Su Peng, Li Yuhang, Lu Zhonghai, Chen Dejiu
Department of Engineering Design, KTH Royal Institute of Technology, 10044 Stockholm, Sweden.
Thrust of Microelectronics, Hong Kong University of Science and Technology (Guangzhou), Guangzhou 511458, China.
Sensors (Basel). 2025 Jul 5;25(13):4196. doi: 10.3390/s25134196.
With the advance of Artificial Intelligence, Deep Neural Networks are widely employed in various sensor-based systems to analyze operational conditions.

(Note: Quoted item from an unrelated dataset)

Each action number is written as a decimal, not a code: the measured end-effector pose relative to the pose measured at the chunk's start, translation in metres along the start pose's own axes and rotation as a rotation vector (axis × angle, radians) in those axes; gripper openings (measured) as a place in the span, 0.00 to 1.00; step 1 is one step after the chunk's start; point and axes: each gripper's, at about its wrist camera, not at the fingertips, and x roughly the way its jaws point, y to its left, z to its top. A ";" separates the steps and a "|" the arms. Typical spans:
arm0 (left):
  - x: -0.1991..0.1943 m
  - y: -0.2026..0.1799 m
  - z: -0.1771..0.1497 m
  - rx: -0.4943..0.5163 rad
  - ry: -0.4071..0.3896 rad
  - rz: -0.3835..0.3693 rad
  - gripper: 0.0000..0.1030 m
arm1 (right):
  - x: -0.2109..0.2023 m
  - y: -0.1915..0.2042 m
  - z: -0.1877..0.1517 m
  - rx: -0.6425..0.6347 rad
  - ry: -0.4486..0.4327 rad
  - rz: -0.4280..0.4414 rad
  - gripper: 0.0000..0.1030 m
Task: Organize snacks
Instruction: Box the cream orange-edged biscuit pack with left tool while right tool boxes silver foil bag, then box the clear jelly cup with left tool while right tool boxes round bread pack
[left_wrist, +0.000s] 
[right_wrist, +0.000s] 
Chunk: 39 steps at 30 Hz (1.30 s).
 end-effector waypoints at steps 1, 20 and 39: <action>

However, due to the inherently nondeterministic and probabilistic natures of neural networks, the assurance of overall system performance could become a challenging task. In particular, soft errors could weaken the robustness of such networks and thereby threaten the system's safety. Conventional fault-tolerant techniques by means of hardware redundancy and software correction mechanisms often involve a tricky trade-off between effectiveness and scalability in addressing the extensive design space of Deep Neural Networks. In this work, we propose a Reinforcement-Learning-based approach to protect neural networks from soft errors by addressing and identifying the vulnerable bits. The approach consists of three key steps: (1) analyzing layer-wise resiliency of Deep Neural Networks by a fault injection simulation; (2) generating layer-wise bit masks by a Reinforcement-Learning-based agent to reveal the vulnerable bits and to protect against them; and (3) synthesizing and deploying bit masks across the network with guaranteed operation efficiency by adopting transfer learning. As a case study, we select several existing neural networks to test and validate the design. The performance of the proposed approach is compared with the performance of other baseline methods, including Hamming code and the Most Significant Bits protection schemes. The results indicate that the proposed method exhibits a significant improvement. Specifically, we observe that the proposed method achieves a significant performance gain of at least 10% to 15% over on the test network. The results indicate that the proposed method dynamically and efficiently protects the vulnerable bits compared with the baseline methods.
随着人工智能的发展,深度神经网络被广泛应用于各种基于传感器的系统中,以分析运行状况。然而,由于神经网络固有的不确定性和概率性,确保整个系统的性能可能成为一项具有挑战性的任务。特别是,软错误可能会削弱此类网络的鲁棒性,从而威胁系统安全。通过硬件冗余和软件校正机制的传统容错技术在解决深度神经网络广泛的设计空间时,往往在有效性和可扩展性之间面临棘手的权衡。在这项工作中,我们提出了一种基于强化学习的方法,通过处理和识别易受影响的位来保护神经网络免受软错误影响。该方法包括三个关键步骤:(1)通过故障注入模拟分析深度神经网络的逐层弹性;(2)由基于强化学习的智能体生成逐层位掩码,以揭示易受影响的位并加以保护;(3)通过采用迁移学习,在保证运行效率的情况下跨网络合成并部署位掩码。作为案例研究,我们选择了几个现有的神经网络进行测试和验证设计。将所提方法的性能与其他基线方法(包括汉明码和最高有效位保护方案)的性能进行比较。结果表明,所提方法有显著改进。具体而言,我们观察到所提方法在测试网络上比其他方法实现了至少10%至15%的显著性能提升。结果表明,与基线方法相比,所提方法能够动态且高效地保护易受影响的位。